Я думаю, что она ощущала себя счастливым человеком. Хотя в последние годы я застала ее раздраженной и расстроенной из-за болезней и невозможности больше заниматься любимым делом, у нее бывали и радостные моменты. Некоторые из них я успела запечатлеть.
Оставаясь ребенком, она смотрела на мир «с протертыми стеклами» и то, что она видела, ей хотелось показать нам. И она показала это нам.
Она успела достаточно много: 21 фильм и 60 лет работы.
Она успела за эти годы создать свою страну. Мы все по ней путешествовали, были туристами. Мне же выпала счастливая возможность побыть в этой стране жителем и одним из созидателей.

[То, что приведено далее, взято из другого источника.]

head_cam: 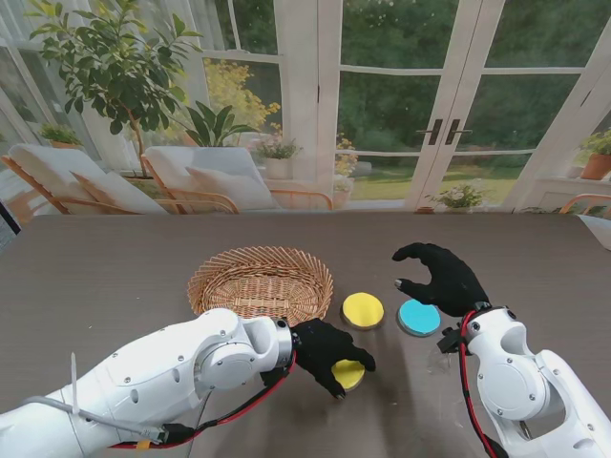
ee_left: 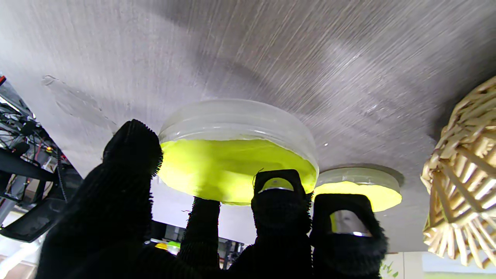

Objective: Stack culture dishes into a storage basket

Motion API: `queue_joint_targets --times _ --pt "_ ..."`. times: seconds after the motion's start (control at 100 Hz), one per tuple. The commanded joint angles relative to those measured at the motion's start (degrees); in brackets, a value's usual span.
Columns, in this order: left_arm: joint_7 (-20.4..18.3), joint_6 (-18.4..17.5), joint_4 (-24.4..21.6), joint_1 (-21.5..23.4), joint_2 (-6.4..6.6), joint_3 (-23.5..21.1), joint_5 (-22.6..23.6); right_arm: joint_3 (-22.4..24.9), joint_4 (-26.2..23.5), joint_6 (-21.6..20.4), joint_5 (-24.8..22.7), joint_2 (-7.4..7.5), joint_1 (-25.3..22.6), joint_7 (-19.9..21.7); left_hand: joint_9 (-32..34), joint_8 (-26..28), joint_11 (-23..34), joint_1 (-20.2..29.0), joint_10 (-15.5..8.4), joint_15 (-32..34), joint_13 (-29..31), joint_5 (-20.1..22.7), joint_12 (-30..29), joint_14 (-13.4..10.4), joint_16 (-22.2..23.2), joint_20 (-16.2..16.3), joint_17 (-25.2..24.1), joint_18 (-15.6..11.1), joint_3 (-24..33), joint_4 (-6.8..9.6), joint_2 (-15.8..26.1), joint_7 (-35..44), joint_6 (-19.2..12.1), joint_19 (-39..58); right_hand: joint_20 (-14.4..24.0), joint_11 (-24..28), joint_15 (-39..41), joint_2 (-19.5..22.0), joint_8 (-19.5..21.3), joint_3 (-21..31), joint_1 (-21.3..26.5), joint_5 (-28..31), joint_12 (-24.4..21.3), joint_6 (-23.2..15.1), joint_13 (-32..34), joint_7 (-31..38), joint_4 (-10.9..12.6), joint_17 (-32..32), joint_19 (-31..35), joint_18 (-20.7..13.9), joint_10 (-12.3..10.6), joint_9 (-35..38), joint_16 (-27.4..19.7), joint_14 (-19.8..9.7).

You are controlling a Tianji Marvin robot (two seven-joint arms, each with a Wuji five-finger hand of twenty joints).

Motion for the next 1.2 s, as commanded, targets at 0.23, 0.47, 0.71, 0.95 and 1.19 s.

Я еще раз повторю, что считаю основной темой ее высказывания — сопереживание незащищенности. Когда-то в перестроечной уже Москве мы с подругой смотрели по телеку «Долгие проводы». А Саша Черных собирался к нам в гости, но, поскольку показывали этот фильм, он задержался: заехал по дороге к друзьям, посмотрел у них и лишь потом приехал.
Вошел и с порога спросил:
— Юля, вы смотрели?
— Да.
— Когда запели про «белеет парус» вы плакали?
— Да.
— А который раз вы смотрели?
— Шестой, кажется.
— И каждый раз плачете?
— Да.
— Я смотрел в четвертый. И тоже плачу каждый раз. Юля, а вы не знаете, как это у нее получается?
Пока писала текст, пересмотрела эту сцену, наверное, уже в десятый раз, и снова заплакала.